* **Work instruction**
Return the data in full, exactly as it was written.

*** Stored data Section Begins ***

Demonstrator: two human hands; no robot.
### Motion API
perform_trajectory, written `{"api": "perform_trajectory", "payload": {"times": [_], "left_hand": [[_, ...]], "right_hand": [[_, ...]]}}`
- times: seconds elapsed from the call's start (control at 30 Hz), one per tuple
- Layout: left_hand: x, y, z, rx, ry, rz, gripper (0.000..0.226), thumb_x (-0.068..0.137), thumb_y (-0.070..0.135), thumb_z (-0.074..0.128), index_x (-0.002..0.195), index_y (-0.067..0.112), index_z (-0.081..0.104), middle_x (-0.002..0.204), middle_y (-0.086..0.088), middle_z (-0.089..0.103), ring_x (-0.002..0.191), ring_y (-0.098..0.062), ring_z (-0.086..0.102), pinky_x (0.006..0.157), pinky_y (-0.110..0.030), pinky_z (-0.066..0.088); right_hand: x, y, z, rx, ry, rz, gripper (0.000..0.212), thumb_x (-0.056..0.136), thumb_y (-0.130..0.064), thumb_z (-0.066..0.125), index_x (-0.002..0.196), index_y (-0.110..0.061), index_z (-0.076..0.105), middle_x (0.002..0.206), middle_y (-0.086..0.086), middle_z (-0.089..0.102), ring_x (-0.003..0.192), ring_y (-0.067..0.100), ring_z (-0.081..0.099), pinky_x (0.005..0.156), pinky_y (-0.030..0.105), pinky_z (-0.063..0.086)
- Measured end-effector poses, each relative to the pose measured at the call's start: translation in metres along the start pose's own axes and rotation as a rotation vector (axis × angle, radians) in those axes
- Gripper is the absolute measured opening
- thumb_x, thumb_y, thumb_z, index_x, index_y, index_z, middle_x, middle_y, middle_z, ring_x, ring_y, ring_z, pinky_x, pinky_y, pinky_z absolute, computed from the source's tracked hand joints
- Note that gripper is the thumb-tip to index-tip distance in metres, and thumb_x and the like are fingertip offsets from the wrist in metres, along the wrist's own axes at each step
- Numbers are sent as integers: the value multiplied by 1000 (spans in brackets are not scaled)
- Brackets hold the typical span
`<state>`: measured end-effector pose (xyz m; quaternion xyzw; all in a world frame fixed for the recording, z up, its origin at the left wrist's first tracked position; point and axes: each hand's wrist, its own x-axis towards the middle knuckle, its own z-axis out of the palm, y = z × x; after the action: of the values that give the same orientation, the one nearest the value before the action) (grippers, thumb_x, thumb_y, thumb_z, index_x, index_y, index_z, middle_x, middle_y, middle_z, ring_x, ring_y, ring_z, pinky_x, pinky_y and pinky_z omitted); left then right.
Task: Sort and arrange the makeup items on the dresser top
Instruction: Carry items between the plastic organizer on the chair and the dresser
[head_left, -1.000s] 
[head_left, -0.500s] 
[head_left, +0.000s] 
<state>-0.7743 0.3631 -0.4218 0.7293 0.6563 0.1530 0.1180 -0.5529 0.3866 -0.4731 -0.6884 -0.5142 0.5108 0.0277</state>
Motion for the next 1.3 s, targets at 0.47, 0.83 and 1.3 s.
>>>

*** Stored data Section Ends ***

* **Exercise result**
Demonstrator: two human hands; no robot.
### Motion API
perform_trajectory, written `{"api": "perform_trajectory", "payload": {"times": [_], "left_hand": [[_, ...]], "right_hand": [[_, ...]]}}`
- times: seconds elapsed from the call's start (control at 30 Hz), one per tuple
- Layout: left_hand: x, y, z, rx, ry, rz, gripper (0.000..0.226), thumb_x (-0.068..0.137), thumb_y (-0.070..0.135), thumb_z (-0.074..0.128), index_x (-0.002..0.195), index_y (-0.067..0.112), index_z (-0.081..0.104), middle_x (-0.002..0.204), middle_y (-0.086..0.088), middle_z (-0.089..0.103), ring_x (-0.002..0.191), ring_y (-0.098..0.062), ring_z (-0.086..0.102), pinky_x (0.006..0.157), pinky_y (-0.110..0.030), pinky_z (-0.066..0.088); right_hand: x, y, z, rx, ry, rz, gripper (0.000..0.212), thumb_x (-0.056..0.136), thumb_y (-0.130..0.064), thumb_z (-0.066..0.125), index_x (-0.002..0.196), index_y (-0.110..0.061), index_z (-0.076..0.105), middle_x (0.002..0.206), middle_y (-0.086..0.086), middle_z (-0.089..0.102), ring_x (-0.003..0.192), ring_y (-0.067..0.100), ring_z (-0.081..0.099), pinky_x (0.005..0.156), pinky_y (-0.030..0.105), pinky_z (-0.063..0.086)
- Measured end-effector poses, each relative to the pose measured at the call's start: translation in metres along the start pose's own axes and rotation as a rotation vector (axis × angle, radians) in those axes
- Gripper is the absolute measured opening
- thumb_x, thumb_y, thumb_z, index_x, index_y, index_z, middle_x, middle_y, middle_z, ring_x, ring_y, ring_z, pinky_x, pinky_y, pinky_z absolute, computed from the source's tracked hand joints
- Note that gripper is the thumb-tip to index-tip distance in metres, and thumb_x and the like are fingertip offsets from the wrist in metres, along the wrist's own axes at each step
- Numbers are sent as integers: the value multiplied by 1000 (spans in brackets are not scaled)
- Brackets hold the typical span
`<state>`: measured end-effector pose (xyz m; quaternion xyzw; all in a world frame fixed for the recording, z up, its origin at the left wrist's first tracked position; point and axes: each hand's wrist, its own x-axis towards the middle knuckle, its own z-axis out of the palm, y = z × x; after the action: of the values that give the same orientation, the one nearest the value before the action) (grippers, thumb_x, thumb_y, thumb_z, index_x, index_y, index_z, middle_x, middle_y, middle_z, ring_x, ring_y, ring_z, pinky_x, pinky_y and pinky_z omitted); left then right.
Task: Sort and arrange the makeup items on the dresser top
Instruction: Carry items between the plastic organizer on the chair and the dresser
[head_left, -1.000s] 
[head_left, -0.500s] 
[head_left, +0.000s] 
<state>-0.7743 0.3631 -0.4218 0.7293 0.6563 0.1530 0.1180 -0.5529 0.3866 -0.4731 -0.6884 -0.5142 0.5108 0.0277</state>
Motion for the next 1.3 s, targets at 0.47, 0.83 and 1.3 s.
>>>

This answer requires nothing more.